Do you have any one to help you with that kind of work?

DH has also been plaining on buying a pasture vacuum, once DS moves out. That way the pastures will be kept clean. This is also another possible option.

Can you get hay delivered and stacked for you? That way you don't have to try to move bales yourself.

I use a little 4 wheeled red wagon to move things about, its a lot easier than carrying hay or what not in your arms.

If you live in an area that gets ice and cold winters... make sure someone sets up you a large properly grounded water tank. That way you don't have to worry about chipping ice out of the tank.

Thats just a few ideas... sure others have more.


----------



## KanoasDestiny (Jan 1, 2010)

My best friend is 28 and has been having a lot of pain due to Rheumatoid (sp) arthritis. She said that Fish Oil helps with some of the pain. Also, I give one of my dogs a product called "synflex" for his arthritis, and it has done wonders for him. The company also has a product for humans, and when either my husband or I begin to get aches, I will be getting it for us.


----------



## Maxi'sMinis (Jan 1, 2010)

Thank you all for the different perspectives and suggestions. It has helped me hearing about your different challenges. I have always been thankful that I can still walk and take care of my animals. I do have help with the heavy work. I also have a full time job that is mentally demanding. Luckily it is not physically demanding and they have actually bought me a scooter to use. Were I work its the size of Walmart and the walking takes a toll on me. I try to save all my walking for personal matters.like shopping and taking care of home.

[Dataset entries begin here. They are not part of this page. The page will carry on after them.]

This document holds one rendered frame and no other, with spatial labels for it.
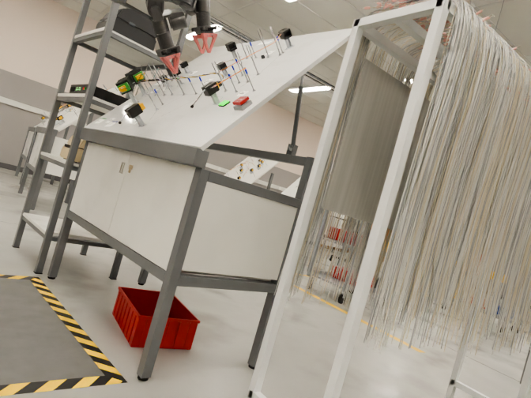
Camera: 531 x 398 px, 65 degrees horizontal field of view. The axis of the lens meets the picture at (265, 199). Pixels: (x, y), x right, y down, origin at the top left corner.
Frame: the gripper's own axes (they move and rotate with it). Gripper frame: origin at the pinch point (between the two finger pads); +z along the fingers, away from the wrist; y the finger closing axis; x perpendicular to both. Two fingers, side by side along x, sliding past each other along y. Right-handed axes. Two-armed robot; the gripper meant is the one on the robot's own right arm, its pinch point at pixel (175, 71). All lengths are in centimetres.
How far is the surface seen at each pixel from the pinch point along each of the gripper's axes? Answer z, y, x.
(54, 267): 90, 79, 70
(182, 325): 103, -10, 38
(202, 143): 22.6, -27.2, 10.1
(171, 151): 25.4, -12.8, 16.8
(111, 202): 51, 32, 37
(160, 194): 41.7, -7.2, 25.4
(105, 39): -15, 97, -8
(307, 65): 12, -22, -50
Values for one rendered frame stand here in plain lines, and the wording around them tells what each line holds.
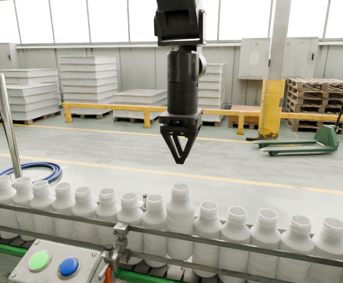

The main thing that happens to me is I get depressed when the pain is so bad. It is hard to get myself back up out of this. It mostly effects me when I am alone. When others are around it takes my mind off the pain at least until I get up to walk or have to sit down. My knees and back hurt and my foot screams. I am not sure but I think the barimetric pressure really effects the pain. Today it is cold but no storms or anything and I feel much better.

We have had some big storms, 22in of snow and then high winds and more snow. This is when it gets so bad. Do any of you have the same thing happen with weather and pain levels?

Talking about it with you all has helped. Just to have someone understand how I feel. My husband and daughter just think I am invincible. They can't understand the pain there is to just bend over to pick something up off the floor.

The other day I was thinking I need to make a will, mostly to take care of my horses, so I know they are taken care of the way I want and not just gotten rid of. The minis are mine and the rest of my family isn't really into them. Just if something happened to me I would need them taken care of right. On one of those bad pain days last week this is what I thought of.


----------



## Shari (Jan 2, 2010)

They have Therma Care heat wraps. These things are wonderful. Stick them on your body for 8 to 12 hours and get 8 to 12 hours of relief _after_ you take them off. Can be up to 24 hours of pain relief!!

Specially great in the winter when the cold makes your bones hurt.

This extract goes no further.